- **ASSIGNMENT**:
The reply should hold only the lines below from the one with "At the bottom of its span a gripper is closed" to the end, each copied exactly.

- **DATA EXCERPT**:
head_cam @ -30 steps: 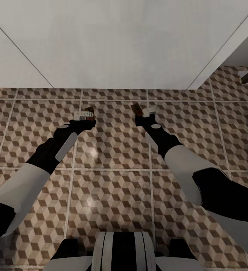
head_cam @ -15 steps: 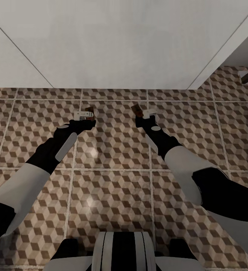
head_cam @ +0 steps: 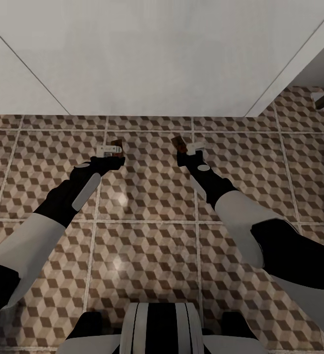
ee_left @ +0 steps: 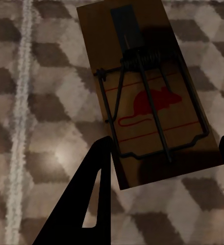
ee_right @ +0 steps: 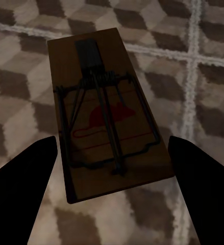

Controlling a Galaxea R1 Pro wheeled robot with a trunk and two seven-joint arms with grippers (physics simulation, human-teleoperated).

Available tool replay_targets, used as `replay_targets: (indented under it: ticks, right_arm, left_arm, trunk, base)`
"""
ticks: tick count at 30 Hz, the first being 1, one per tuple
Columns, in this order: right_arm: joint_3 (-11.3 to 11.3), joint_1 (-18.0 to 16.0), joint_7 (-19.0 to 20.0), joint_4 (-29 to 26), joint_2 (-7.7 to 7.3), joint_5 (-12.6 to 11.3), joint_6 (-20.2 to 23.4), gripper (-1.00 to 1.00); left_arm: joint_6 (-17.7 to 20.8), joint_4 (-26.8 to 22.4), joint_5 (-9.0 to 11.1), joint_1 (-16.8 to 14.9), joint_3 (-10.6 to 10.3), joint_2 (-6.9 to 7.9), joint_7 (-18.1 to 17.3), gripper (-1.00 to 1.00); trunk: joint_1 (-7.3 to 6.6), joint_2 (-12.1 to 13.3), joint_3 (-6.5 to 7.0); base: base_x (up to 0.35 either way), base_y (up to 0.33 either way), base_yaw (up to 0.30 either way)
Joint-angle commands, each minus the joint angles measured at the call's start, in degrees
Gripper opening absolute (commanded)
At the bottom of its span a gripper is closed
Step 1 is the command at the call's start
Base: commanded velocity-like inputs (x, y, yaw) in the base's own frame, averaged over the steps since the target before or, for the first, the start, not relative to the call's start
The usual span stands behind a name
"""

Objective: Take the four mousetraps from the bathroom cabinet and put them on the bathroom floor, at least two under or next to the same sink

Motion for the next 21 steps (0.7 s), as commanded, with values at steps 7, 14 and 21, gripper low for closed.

- **THE ANSWER**:
At the bottom of its span a gripper is closed
Step 1 is the command at the call's start
Base: commanded velocity-like inputs (x, y, yaw) in the base's own frame, averaged over the steps since the target before or, for the first, the start, not relative to the call's start
The usual span stands behind a name
"""

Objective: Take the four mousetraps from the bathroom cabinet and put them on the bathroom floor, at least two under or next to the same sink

Motion for the next 21 steps (0.7 s), as commanded, with values at steps 7, 14 and 21, gripper low for closed.

No additional answer is needed here.